---------- Information supplied

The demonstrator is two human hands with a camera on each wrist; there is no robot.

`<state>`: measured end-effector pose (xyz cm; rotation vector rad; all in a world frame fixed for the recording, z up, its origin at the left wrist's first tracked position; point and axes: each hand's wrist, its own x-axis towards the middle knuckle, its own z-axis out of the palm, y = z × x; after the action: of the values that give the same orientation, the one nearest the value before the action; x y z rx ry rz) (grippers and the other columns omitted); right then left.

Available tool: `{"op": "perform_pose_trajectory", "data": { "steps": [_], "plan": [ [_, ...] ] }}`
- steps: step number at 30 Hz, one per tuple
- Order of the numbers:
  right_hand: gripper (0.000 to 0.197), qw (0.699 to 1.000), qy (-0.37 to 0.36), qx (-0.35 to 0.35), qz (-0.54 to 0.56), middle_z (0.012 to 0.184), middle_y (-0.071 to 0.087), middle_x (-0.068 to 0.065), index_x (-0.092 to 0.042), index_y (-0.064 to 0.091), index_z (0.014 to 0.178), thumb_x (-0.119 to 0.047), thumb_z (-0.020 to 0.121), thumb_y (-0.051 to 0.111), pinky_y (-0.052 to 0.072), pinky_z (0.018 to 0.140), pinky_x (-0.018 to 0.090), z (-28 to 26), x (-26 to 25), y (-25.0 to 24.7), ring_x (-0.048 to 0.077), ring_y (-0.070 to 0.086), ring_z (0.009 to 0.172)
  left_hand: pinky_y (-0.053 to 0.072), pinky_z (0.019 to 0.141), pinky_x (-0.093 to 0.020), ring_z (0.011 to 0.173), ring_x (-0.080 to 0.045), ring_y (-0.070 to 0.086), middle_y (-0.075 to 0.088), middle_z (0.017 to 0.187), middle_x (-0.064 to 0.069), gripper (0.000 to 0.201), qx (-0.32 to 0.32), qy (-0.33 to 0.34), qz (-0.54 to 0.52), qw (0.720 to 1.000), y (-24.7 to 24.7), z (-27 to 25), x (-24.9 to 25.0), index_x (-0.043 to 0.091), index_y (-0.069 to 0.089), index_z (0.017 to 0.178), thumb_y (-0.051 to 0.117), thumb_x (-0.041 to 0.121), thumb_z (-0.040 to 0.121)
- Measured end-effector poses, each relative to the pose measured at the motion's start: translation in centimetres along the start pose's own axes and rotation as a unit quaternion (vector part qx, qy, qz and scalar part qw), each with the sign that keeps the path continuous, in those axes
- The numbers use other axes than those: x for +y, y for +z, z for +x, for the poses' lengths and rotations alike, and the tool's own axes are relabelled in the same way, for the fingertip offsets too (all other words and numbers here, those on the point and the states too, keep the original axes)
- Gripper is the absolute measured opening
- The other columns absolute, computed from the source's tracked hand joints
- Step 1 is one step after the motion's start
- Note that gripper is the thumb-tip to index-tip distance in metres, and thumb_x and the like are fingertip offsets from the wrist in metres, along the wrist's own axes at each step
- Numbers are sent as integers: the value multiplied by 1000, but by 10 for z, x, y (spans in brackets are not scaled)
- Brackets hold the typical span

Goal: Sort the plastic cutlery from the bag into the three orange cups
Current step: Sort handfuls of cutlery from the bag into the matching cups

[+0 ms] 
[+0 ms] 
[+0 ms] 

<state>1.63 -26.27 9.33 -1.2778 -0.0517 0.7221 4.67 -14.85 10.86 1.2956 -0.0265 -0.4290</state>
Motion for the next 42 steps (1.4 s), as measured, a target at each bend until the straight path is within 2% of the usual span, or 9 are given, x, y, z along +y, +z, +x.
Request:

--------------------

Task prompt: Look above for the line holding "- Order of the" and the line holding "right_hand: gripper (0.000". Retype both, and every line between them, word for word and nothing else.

Exercise solution:
- Order of the numbers:
  right_hand: gripper (0.000 to 0.197), qw (0.699 to 1.000), qy (-0.37 to 0.36), qx (-0.35 to 0.35), qz (-0.54 to 0.56), middle_z (0.012 to 0.184), middle_y (-0.071 to 0.087), middle_x (-0.068 to 0.065), index_x (-0.092 to 0.042), index_y (-0.064 to 0.091), index_z (0.014 to 0.178), thumb_x (-0.119 to 0.047), thumb_z (-0.020 to 0.121), thumb_y (-0.051 to 0.111), pinky_y (-0.052 to 0.072), pinky_z (0.018 to 0.140), pinky_x (-0.018 to 0.090), z (-28 to 26), x (-26 to 25), y (-25.0 to 24.7), ring_x (-0.048 to 0.077), ring_y (-0.070 to 0.086), ring_z (0.009 to 0.172)

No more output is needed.